§ Problem requirements
Everything from the line containing "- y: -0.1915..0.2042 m" through the last line of the listing below should be returned exactly, except for pictures.
#### Dataset section ####
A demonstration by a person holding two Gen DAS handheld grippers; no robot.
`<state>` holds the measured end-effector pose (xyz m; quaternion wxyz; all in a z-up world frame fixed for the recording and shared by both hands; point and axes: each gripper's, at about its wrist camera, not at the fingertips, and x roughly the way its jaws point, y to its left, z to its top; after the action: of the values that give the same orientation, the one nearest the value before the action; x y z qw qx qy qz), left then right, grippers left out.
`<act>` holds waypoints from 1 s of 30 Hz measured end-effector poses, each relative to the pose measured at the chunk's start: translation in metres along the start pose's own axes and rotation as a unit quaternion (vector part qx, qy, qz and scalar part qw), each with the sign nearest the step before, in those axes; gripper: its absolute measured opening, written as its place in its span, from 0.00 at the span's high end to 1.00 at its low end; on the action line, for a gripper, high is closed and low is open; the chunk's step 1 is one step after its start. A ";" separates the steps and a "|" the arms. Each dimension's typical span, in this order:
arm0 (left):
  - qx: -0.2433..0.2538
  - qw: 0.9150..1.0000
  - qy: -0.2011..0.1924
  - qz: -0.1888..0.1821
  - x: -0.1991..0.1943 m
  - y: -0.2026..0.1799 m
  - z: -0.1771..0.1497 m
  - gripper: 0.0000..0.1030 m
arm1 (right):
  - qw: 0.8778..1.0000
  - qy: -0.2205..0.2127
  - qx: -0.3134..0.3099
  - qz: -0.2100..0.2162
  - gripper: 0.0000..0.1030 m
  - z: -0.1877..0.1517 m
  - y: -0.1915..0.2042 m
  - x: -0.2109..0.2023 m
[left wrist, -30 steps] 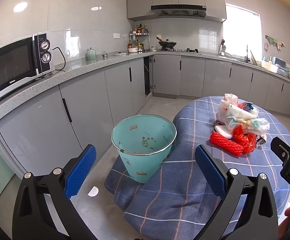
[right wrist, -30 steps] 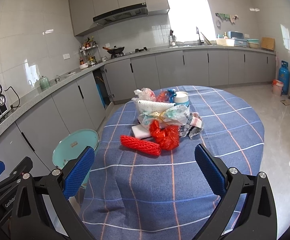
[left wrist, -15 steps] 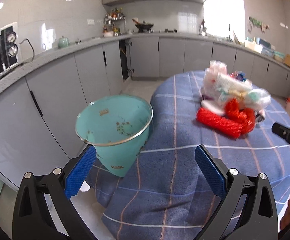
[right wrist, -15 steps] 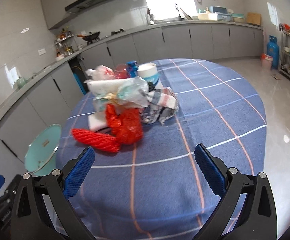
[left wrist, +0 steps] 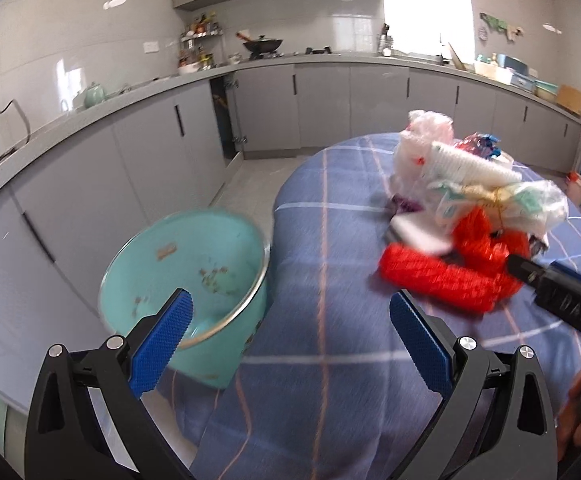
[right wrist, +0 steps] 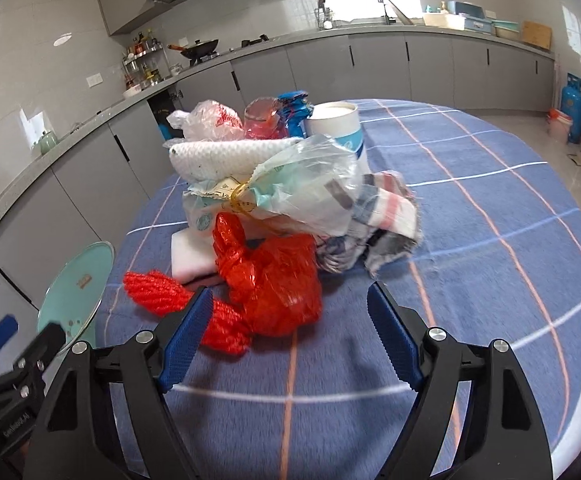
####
§ Task output
  - y: -0.1915..0.2042 m
  - x: -0.2109..0.2023 m
[left wrist, -30 steps] 
[right wrist, -30 steps] 
[left wrist, -15 steps] 
[right wrist, -15 steps] 
[left wrist, +0 steps] 
[right wrist, +0 steps] 

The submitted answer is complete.